WHAT YOU NEED TO DO
Please give back the listing exactly as it reads.

SOURCE RECORDS
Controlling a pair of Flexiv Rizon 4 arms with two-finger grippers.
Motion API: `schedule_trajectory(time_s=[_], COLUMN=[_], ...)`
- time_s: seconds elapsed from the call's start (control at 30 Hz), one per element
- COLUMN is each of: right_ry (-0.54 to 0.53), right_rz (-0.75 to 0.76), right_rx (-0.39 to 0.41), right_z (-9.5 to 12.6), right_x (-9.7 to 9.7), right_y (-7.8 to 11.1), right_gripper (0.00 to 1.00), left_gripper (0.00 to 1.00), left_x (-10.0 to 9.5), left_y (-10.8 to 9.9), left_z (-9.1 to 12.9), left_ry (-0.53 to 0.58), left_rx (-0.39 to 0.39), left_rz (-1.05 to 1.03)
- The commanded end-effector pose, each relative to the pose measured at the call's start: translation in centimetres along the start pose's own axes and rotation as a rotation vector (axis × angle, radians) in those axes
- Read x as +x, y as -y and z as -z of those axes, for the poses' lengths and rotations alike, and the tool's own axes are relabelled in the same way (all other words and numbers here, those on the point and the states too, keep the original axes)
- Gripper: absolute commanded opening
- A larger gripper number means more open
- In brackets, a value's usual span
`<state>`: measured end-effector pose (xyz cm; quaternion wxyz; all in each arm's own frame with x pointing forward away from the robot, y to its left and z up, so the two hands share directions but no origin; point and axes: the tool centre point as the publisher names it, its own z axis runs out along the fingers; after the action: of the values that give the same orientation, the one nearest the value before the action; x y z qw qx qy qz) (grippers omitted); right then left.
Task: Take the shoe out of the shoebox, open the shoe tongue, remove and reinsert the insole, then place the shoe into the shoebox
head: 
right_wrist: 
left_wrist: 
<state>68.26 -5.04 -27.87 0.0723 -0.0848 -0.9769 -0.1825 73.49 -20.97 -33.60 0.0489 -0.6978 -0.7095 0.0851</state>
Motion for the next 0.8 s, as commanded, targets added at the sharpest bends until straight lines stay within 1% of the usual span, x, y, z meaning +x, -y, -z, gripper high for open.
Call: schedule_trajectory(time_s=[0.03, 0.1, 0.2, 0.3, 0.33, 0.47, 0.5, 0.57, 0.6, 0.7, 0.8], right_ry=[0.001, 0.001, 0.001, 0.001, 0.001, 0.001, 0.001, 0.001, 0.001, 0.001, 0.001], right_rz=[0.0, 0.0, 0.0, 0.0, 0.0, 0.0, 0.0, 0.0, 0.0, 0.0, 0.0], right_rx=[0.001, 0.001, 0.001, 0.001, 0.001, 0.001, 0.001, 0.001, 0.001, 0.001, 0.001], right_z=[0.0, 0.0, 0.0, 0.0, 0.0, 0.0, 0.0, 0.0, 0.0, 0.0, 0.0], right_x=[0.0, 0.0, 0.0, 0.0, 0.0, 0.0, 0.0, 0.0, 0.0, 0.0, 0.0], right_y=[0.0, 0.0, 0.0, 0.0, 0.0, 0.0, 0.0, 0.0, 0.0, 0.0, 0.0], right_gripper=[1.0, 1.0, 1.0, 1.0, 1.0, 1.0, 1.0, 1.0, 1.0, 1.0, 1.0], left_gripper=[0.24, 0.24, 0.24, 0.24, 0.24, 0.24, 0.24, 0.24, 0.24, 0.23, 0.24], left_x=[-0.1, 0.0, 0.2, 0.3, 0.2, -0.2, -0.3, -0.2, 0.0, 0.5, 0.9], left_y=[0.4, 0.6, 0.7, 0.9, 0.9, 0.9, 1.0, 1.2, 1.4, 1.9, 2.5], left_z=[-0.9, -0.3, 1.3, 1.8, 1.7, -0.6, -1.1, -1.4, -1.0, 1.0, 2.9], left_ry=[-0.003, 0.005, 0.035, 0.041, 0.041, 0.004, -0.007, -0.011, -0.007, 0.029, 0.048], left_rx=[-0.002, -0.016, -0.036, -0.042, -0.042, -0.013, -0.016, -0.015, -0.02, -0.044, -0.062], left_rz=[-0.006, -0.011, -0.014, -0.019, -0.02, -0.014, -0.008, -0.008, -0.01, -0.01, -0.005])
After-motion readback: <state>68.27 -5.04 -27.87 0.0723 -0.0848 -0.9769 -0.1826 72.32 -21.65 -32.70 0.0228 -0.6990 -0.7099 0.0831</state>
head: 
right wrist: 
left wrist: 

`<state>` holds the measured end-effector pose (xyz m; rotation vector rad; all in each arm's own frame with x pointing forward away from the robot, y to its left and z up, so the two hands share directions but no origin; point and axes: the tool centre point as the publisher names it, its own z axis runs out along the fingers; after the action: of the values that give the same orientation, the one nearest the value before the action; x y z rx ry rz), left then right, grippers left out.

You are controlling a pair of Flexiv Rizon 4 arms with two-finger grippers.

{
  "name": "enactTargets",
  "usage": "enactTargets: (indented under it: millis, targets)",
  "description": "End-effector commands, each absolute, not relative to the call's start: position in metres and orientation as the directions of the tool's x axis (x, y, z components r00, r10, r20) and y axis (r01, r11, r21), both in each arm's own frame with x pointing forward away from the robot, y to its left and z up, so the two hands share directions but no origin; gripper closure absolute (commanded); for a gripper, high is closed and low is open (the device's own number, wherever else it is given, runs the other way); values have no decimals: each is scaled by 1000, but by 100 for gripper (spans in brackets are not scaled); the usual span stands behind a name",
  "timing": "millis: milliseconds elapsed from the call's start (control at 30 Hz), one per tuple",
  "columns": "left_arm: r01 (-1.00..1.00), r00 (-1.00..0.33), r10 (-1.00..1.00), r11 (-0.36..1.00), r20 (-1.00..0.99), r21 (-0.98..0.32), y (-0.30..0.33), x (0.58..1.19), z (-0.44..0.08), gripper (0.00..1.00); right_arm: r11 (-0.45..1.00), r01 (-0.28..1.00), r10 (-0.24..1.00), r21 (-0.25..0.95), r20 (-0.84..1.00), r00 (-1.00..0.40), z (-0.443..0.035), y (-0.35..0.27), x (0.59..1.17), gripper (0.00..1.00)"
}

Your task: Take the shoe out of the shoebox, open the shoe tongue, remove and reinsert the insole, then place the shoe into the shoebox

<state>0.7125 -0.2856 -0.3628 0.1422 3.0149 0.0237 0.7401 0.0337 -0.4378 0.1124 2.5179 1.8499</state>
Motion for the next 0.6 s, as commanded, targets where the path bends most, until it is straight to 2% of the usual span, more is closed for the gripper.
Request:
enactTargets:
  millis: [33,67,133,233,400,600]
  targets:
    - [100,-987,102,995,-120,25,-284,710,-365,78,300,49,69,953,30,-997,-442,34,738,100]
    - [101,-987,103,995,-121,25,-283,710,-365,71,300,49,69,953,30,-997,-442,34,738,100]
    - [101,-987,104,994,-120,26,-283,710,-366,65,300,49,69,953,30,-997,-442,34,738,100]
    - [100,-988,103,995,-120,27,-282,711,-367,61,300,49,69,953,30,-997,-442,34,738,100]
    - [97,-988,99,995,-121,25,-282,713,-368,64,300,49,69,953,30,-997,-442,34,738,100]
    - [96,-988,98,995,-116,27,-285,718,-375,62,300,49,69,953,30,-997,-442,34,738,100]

RESULT FOR THIS TASK
Controlling a pair of Flexiv Rizon 4 arms with two-finger grippers.
Motion API: `schedule_trajectory(time_s=[_], COLUMN=[_], ...)`
- time_s: seconds elapsed from the call's start (control at 30 Hz), one per element
- COLUMN is each of: right_ry (-0.54 to 0.53), right_rz (-0.75 to 0.76), right_rx (-0.39 to 0.41), right_z (-9.5 to 12.6), right_x (-9.7 to 9.7), right_y (-7.8 to 11.1), right_gripper (0.00 to 1.00), left_gripper (0.00 to 1.00), left_x (-10.0 to 9.5), left_y (-10.8 to 9.9), left_z (-9.1 to 12.9), left_ry (-0.53 to 0.58), left_rx (-0.39 to 0.39), left_rz (-1.05 to 1.03)
- The commanded end-effector pose, each relative to the pose measured at the call's start: translation in centimetres along the start pose's own axes and rotation as a rotation vector (axis × angle, radians) in those axes
- Read x as +x, y as -y and z as -z of those axes, for the poses' lengths and rotations alike, and the tool's own axes are relabelled in the same way (all other words and numbers here, those on the point and the states too, keep the original axes)
- Gripper: absolute commanded opening
- A larger gripper number means more open
- In brackets, a value's usual span
`<state>`: measured end-effector pose (xyz cm; quaternion wxyz; all in each arm's own frame with x pointing forward away from the robot, y to its left and z up, so the two hands share directions but no origin; point and axes: the tool centre point as the publisher names it, its own z axis runs out along the fingers; after the action: of the values that give the same orientation, the one nearest the value before the action; x y z qw qx qy qz) (grippers omitted); right then left.
Task: Take the shoe out of the shoebox, open the shoe tongue, remove and reinsert the insole, then place the shoe into the shoebox
head: 
right_wrist: 
left_wrist: 
<state>68.26 -5.04 -27.87 0.0723 -0.0848 -0.9769 -0.1825 73.49 -20.97 -33.60 0.0489 -0.6978 -0.7095 0.0851</state>
Motion for the next 0.8 s, as commanded, targets added at the sharpest bends until straight lines stay within 1% of the usual span, x, y, z meaning +x, -y, -z, gripper high for open.
Call: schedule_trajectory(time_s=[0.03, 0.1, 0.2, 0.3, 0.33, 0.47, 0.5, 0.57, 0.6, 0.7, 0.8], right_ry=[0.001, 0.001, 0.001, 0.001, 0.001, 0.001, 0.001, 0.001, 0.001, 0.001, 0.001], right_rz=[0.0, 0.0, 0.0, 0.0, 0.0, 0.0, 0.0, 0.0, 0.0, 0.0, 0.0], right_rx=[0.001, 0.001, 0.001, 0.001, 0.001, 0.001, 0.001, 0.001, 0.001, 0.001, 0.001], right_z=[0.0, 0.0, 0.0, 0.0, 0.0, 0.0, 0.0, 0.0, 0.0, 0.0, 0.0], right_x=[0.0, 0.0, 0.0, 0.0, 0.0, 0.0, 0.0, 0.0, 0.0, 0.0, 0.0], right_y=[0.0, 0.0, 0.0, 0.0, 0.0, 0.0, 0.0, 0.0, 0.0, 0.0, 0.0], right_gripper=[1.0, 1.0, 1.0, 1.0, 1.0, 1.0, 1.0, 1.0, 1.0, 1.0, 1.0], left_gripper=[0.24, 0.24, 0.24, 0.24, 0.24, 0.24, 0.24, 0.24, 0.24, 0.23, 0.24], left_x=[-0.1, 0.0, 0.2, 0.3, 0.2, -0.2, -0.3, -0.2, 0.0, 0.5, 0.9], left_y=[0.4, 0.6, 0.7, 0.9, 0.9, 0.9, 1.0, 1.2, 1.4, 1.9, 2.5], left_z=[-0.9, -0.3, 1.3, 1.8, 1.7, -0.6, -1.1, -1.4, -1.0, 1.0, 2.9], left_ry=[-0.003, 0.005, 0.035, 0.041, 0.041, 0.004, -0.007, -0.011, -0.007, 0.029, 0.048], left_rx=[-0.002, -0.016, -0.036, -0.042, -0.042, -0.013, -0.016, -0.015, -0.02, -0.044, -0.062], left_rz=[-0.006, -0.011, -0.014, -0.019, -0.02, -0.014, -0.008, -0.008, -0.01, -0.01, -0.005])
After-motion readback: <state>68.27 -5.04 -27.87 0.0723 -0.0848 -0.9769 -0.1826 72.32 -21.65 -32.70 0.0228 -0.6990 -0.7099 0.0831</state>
head: 
right wrist: 
left wrist: 

`<state>` holds the measured end-effector pose (xyz m; rotation vector rad; all in each arm's own frame with x pointing forward away from the robot, y to its left and z up, so the two hands share directions but no origin; point and axes: the tool centre point as the publisher names it, its own z axis runs out along the fingers; after the action: of the values that give the same orientation, the one nearest the value before the action; x y z rx ry rz), left then right, grippers left out.

You are controlling a pair of Flexiv Rizon 4 arms with two-finger grippers.

{
  "name": "enactTargets",
  "usage": "enactTargets: (indented under it: millis, targets)",
  "description": "End-effector commands, each absolute, not relative to the call's start: position in metres and orientation as the directions of the tool's x axis (x, y, z components r00, r10, r20) and y axis (r01, r11, r21), both in each arm's own frame with x pointing forward away from the robot, y to its left and z up, so the two hands share directions but no origin; gripper closure absolute (commanded); for a gripper, high is closed and low is open (the device's own number, wherever else it is given, runs the other way); values have no decimals: each is scaled by 1000, but by 100 for gripper (spans in brackets are not scaled); the usual span stands behind a name",
  "timing": "millis: milliseconds elapsed from the call's start (control at 30 Hz), one per tuple",
  "columns": "left_arm: r01 (-1.00..1.00), r00 (-1.00..0.33), r10 (-1.00..1.00), r11 (-0.36..1.00), r20 (-1.00..0.99), r21 (-0.98..0.32), y (-0.30..0.33), x (0.58..1.19), z (-0.44..0.08), gripper (0.00..1.00); right_arm: r11 (-0.45..1.00), r01 (-0.28..1.00), r10 (-0.24..1.00), r21 (-0.25..0.95), r20 (-0.84..1.00), r00 (-1.00..0.40), z (-0.443..0.035), y (-0.35..0.27), x (0.59..1.17), gripper (0.00..1.00)"
}

Your task: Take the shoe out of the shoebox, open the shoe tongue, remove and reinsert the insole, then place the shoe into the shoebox

<state>0.7125 -0.2856 -0.3628 0.1422 3.0149 0.0237 0.7401 0.0337 -0.4378 0.1124 2.5179 1.8499</state>
Motion for the next 0.6 s, as commanded, targets where the path bends most, until it is straight to 2% of the usual span, more is closed for the gripper.
Request:
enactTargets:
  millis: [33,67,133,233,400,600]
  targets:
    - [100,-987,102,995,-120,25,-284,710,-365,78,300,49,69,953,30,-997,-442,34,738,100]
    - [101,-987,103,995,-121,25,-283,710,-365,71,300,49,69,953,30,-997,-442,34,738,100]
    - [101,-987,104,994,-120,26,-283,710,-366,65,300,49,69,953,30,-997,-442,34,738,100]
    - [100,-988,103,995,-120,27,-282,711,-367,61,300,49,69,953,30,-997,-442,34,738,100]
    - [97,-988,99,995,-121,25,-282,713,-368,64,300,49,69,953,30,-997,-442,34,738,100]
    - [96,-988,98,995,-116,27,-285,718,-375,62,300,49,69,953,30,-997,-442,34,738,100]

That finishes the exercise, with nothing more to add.